First run in 1935, the Suicide Race was the brainchild of Claire Pentz, publicity chairman for the Stampede, after failing to attract big crowds with boxing, trained zebras and stock car racing.
Stampede organizers currently contend that the Suicide Race has roots in Native American tradition but in fact, an Anglo conceived the race as a publicity stunt. Race organizers claim it is a customary rite-of-passage. This can be negated by two facts:
- The races that used to occur among Native tribes of the area were longer-distance, cross-country races on horses bred to thrive on the hard, rocky, desert terrain of Eastern Washington. This is not comparable to flinging a long-legged thoroughbred or quarter horse down a 62-degree slope in the dark of night.
- A native rite-of-passage traditionally refers to a ritual or ceremony indicating the transition from adolescence to adulthood. Historically, Suicide Race rider's ages range from 18 to well into the 30's. Many have ridden in the race year after year seeking cash and popularity, not cultural fulfillment.
Native American traditions teach respect not exploitation
The 12 bands that compose the Confederated Tribes of the Colville Reservation are the Chelan, the Colville, the Entiat, the Lake, the Methow, the Moses-Columbia, the Nespelem, the Nez Perce of Chief Joseph's band, the Okanogan, the Palus, the San Poil and the Wenatchee. These tribes came from across the Western United States and their histories and customs teach of the reverence and respect given to the animals of our land, from salmon and whales to horses, wolves and bears, which are central to the Native American belief system.

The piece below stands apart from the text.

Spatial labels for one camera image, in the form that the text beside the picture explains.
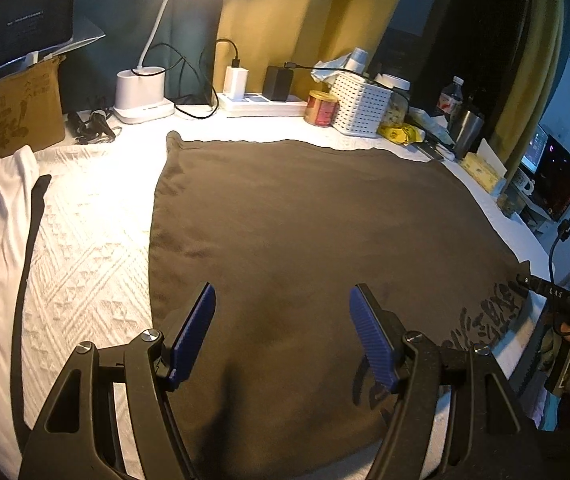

"Of all the animals the horse is the best friend of the Indian, for without it he could not go on long journeys. A horse is the Indian's most valuable piece of property. If an Indian wishes to gain something, he promises that if the horse will help him he will paint it with native dye, that all may see that help has come to him through the aid of his horse." - Brave Buffalo (late 19th century) Teton Sioux medicine man
"The earth does not belong to man; man belongs to the Earth. Man does not weave the web of life; he is merely a strand in it. Whatever he does to the web, he does to himself. All things are connected like the blood which unites one family." - Chief Sealth (Seattle)
"The four-leggeds and the wings of the air and the mother earth were supposed to be relative-like... The first thing an Indian learns is to love each other and that they should be relative-like to the four-leggeds" - Black Elk, Lakota medicine man
Contemporary leaders such as Winona LaDuke tell us that "Native American teachings describe the relations all around-animals, fish, trees and rocks-as our brothers, sisters, uncles and grandpas...These relations are honored in ceremony, song, story and life that keep relations close-to buffalo, sturgeon, salmon, turtles, bears, wolves, and panthers. These are our older relatives-the ones who came before and taught us how to live."
With this information, who can really believe the claim that this race is tradition? It may have been based on an idea of an old tradition, but in its current form is nothing more than abuse and exploitation.